Problem to work on
Reproduce exactly the line with "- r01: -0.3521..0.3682" and all the lines beneath it, stopping only at the end of the material.

*** Block opens ***

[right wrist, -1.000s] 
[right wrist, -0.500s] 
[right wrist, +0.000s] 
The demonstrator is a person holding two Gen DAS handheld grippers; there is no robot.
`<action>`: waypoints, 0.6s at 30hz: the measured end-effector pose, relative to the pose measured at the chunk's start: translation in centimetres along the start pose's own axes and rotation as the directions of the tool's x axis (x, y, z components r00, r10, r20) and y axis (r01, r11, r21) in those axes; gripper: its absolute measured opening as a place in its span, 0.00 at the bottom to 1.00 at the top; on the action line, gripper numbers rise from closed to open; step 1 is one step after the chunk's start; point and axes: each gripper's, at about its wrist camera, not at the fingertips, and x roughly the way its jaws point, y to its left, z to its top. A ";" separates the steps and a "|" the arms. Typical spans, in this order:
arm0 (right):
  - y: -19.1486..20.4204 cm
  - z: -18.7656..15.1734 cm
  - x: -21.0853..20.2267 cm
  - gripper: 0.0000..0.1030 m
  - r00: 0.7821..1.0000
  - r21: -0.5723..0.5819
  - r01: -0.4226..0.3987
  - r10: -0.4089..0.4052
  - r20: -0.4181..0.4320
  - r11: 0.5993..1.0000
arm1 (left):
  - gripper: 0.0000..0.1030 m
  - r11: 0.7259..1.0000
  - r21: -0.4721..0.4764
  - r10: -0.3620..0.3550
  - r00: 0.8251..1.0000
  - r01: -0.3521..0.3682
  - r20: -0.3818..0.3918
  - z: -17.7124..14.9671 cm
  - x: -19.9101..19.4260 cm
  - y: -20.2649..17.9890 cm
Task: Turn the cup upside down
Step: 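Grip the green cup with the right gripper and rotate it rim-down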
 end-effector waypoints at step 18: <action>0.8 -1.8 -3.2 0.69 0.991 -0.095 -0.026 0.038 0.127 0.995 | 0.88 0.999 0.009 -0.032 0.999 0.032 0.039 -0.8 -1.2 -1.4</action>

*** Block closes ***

Output of the task
  - r01: -0.3521..0.3682
  - r20: -0.3818..0.3918
  - z: -17.7124..14.9671 cm
  - x: -19.9101..19.4260 cm
  - y: -20.2649..17.9890 cm
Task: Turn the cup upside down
Step: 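Grip the green cup with the right gripper and rotate it rim-down
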 end-effector waypoints at step 18: <action>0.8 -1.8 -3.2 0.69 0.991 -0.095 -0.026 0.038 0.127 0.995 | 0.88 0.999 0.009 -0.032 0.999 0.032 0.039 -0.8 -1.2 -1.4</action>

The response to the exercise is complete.